I like to think of myself as a rather patient person. However, since moving to Halifax a little over a year ago I have encountered more ignorant, incompetent, and distracted drivers than I ever thought imaginable! It seems as though every time I leave my home I narrowly miss getting run over. I choose to be a pedestrian for numerous reasons… but not to be a target or a crash -test dummy. I always try to follow the rules of traffic, especially when it comes to using crosswalks, I even stop look both ways and wait for traffic to slow/ stop when there isn’t a light. However, these days it seems using crosswalks are the number one death trap in this city. I’ve recently started giving the finger and yelling obscenities at those drivers who refuse to stop when I obviously have the right of way. However, this hasn’t helped me get anything but dirty looks. For example, just this morning I had begun to cross the street weighted down with a few heavy bags groceries, in a crosswalk, at a three-way stop in a busy parking lot after waiting for the cars to stop a cab driver in an older burgundy buick or oldsmobile came careening our of no where only to jolt to a stop with the front end of his car a good two feet over the far side of the cross. He then had the nerve to wag his finger at me. I certainly made sure to to flip the bastard the bird, and I know for a fact he saw it through his aviators, as his drivers side door was a mere foot and a half dead ahead of me.

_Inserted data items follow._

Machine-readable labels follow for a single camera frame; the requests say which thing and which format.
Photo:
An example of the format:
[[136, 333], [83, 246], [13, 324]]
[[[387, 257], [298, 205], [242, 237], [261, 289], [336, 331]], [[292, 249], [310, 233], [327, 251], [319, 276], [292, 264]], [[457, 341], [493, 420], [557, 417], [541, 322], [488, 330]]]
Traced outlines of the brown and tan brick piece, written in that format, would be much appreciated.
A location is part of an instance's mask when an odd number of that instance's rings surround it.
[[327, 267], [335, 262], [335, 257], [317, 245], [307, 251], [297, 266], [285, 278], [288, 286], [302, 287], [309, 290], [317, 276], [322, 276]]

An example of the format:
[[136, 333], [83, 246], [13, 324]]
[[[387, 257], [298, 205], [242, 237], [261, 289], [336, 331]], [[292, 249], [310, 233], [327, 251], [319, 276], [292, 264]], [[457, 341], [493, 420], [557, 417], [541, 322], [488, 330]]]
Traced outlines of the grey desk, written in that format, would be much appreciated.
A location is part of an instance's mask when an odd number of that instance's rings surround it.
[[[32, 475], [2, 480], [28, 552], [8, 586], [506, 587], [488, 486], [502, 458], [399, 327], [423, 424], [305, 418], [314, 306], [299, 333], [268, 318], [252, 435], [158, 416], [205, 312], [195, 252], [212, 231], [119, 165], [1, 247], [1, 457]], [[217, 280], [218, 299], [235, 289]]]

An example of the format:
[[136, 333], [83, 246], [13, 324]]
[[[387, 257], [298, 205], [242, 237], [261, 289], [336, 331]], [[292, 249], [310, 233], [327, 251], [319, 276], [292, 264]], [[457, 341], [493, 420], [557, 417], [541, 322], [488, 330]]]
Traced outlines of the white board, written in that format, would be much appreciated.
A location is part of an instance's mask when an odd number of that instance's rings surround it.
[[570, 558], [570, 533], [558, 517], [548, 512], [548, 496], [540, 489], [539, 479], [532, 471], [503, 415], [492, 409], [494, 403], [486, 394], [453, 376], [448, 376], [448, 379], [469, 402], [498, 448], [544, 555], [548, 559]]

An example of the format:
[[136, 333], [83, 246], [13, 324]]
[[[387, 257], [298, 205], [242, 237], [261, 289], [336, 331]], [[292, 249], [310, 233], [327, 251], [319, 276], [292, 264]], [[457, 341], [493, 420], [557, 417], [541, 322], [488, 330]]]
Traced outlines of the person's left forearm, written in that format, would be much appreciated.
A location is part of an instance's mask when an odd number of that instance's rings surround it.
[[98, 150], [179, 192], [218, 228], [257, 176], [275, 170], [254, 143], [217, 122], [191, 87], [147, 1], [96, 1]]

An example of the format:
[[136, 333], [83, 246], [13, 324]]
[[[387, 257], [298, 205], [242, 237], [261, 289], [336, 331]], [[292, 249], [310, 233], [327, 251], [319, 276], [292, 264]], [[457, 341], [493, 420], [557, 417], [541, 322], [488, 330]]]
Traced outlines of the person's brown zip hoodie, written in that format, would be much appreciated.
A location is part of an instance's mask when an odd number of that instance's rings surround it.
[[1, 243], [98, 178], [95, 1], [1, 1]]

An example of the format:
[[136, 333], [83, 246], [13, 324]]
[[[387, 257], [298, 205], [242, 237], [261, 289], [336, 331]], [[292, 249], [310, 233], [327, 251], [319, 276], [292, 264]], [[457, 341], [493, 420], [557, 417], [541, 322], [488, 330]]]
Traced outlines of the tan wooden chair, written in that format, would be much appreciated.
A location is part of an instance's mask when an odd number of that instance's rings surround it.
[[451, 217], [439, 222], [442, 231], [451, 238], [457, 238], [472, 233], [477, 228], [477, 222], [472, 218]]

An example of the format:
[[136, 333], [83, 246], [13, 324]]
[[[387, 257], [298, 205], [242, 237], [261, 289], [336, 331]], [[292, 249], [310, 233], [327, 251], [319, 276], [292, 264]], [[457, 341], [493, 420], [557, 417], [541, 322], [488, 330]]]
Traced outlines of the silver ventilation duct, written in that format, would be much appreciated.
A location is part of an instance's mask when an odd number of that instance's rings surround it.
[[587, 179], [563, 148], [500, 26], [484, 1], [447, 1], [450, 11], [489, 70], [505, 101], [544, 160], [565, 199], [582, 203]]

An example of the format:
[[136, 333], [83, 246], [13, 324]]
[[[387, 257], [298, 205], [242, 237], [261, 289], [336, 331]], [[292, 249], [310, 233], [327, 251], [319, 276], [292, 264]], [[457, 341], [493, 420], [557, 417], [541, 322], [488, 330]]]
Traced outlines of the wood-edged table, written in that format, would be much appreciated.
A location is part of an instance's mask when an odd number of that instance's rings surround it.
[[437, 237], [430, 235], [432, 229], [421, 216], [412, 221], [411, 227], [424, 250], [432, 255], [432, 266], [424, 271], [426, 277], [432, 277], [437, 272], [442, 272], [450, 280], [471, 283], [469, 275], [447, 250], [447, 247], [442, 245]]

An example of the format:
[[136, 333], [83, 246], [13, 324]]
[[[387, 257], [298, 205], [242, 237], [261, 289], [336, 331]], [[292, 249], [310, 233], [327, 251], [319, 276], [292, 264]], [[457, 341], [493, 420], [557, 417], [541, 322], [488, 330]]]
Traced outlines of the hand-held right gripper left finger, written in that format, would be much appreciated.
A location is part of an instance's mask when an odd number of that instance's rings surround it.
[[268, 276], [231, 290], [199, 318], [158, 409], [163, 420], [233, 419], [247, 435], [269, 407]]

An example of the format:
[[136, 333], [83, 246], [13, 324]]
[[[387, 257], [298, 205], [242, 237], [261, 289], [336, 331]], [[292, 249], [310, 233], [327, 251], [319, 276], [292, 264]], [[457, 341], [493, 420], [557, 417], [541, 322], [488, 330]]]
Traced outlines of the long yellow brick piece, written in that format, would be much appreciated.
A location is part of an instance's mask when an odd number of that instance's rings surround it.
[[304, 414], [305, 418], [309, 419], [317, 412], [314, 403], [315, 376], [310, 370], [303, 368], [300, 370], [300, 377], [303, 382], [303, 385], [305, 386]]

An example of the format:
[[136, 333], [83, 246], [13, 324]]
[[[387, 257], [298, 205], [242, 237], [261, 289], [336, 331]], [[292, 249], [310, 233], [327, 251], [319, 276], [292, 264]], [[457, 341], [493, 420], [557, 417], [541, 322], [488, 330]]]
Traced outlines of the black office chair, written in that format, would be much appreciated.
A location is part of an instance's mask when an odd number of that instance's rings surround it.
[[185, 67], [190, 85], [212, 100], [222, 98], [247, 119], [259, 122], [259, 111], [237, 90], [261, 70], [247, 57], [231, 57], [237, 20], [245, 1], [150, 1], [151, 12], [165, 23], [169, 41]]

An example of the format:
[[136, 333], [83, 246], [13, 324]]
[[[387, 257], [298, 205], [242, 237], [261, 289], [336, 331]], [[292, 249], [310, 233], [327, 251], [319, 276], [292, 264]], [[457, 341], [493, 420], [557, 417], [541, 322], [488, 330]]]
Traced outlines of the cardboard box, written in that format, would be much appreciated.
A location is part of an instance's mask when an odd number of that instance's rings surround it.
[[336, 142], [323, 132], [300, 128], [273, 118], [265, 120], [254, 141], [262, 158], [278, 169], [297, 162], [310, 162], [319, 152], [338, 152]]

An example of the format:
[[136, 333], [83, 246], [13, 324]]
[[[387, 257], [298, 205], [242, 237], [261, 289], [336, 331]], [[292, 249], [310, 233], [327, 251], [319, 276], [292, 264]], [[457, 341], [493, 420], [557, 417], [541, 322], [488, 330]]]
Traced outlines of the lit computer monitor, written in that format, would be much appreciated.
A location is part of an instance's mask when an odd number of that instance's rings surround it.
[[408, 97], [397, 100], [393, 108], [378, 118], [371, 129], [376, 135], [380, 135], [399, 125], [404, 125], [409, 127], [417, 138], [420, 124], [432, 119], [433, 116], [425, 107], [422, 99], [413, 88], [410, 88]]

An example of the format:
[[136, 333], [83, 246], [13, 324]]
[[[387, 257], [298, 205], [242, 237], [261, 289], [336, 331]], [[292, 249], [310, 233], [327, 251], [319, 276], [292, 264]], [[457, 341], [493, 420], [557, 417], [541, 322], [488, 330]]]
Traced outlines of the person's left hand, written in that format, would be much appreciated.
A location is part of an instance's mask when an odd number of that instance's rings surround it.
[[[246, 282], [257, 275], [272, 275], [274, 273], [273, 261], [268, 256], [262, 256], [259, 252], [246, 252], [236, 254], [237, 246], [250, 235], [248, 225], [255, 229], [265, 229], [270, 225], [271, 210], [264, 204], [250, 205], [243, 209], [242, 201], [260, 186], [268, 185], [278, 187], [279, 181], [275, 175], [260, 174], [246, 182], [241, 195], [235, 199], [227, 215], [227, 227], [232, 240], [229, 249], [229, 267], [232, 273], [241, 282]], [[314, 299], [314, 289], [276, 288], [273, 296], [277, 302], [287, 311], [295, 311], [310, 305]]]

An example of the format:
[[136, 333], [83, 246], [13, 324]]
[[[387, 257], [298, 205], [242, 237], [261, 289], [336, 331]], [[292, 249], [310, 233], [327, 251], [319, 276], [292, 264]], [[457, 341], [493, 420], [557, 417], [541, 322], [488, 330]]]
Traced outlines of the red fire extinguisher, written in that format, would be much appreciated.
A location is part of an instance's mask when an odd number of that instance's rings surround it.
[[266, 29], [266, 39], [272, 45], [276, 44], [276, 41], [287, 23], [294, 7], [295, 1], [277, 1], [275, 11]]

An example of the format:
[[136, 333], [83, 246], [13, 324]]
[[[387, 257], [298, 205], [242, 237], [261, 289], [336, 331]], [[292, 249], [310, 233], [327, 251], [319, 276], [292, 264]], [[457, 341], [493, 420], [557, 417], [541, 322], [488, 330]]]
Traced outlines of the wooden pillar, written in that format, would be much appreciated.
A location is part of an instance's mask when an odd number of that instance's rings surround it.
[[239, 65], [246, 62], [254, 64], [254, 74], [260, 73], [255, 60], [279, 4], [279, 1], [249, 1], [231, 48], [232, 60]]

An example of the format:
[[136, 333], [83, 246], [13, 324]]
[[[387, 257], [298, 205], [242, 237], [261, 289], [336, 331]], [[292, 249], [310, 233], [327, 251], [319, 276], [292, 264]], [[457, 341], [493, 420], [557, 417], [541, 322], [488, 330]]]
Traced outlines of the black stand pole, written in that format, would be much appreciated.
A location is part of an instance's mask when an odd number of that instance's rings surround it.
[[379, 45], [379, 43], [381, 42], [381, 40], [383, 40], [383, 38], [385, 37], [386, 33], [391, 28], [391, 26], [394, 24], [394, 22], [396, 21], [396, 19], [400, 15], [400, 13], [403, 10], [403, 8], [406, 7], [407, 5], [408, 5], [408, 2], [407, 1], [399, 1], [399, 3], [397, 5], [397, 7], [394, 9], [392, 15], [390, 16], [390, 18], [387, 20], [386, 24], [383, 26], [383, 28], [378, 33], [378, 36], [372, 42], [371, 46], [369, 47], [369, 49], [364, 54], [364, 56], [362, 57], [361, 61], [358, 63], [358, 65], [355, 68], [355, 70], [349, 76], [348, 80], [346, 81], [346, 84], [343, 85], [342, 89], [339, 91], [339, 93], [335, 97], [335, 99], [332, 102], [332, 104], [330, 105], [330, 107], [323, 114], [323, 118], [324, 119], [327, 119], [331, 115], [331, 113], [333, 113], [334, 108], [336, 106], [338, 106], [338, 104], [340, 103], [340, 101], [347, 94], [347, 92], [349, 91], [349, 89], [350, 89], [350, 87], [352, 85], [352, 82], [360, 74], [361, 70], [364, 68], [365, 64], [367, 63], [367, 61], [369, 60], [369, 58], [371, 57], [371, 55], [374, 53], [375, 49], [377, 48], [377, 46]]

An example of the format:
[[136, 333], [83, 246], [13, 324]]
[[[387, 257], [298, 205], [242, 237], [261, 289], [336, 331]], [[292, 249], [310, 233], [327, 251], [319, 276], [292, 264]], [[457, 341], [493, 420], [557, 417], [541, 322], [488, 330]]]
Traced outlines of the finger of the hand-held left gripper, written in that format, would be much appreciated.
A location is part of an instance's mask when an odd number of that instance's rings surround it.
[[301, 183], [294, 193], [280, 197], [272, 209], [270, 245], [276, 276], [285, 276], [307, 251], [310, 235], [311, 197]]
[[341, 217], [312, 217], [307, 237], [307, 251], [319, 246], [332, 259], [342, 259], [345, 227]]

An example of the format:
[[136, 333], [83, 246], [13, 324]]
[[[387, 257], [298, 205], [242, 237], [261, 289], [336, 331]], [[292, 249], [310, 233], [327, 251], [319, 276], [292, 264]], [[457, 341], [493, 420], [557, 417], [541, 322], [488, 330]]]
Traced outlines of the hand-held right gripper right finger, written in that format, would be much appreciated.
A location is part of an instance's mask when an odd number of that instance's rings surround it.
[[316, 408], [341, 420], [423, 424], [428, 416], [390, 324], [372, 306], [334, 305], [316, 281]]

His only rush was to hurry up and wait in the drive-thru line at Tim Horton’s. Because of drivers like this I’m now asking Santa for a paintball gun for Chirstmas.
This article appears in Dec 13-19, 2007.


Rockin! Splat splat, giv’er dude! I find a size 11 1/2 Doc Marten in the front quarter panel often gets driver’s attention in a hurry! Better yet kick the offending car then lay down on the road and howl like a banshee in pain so that everyone around you hears/sees the look on the bastard’s face!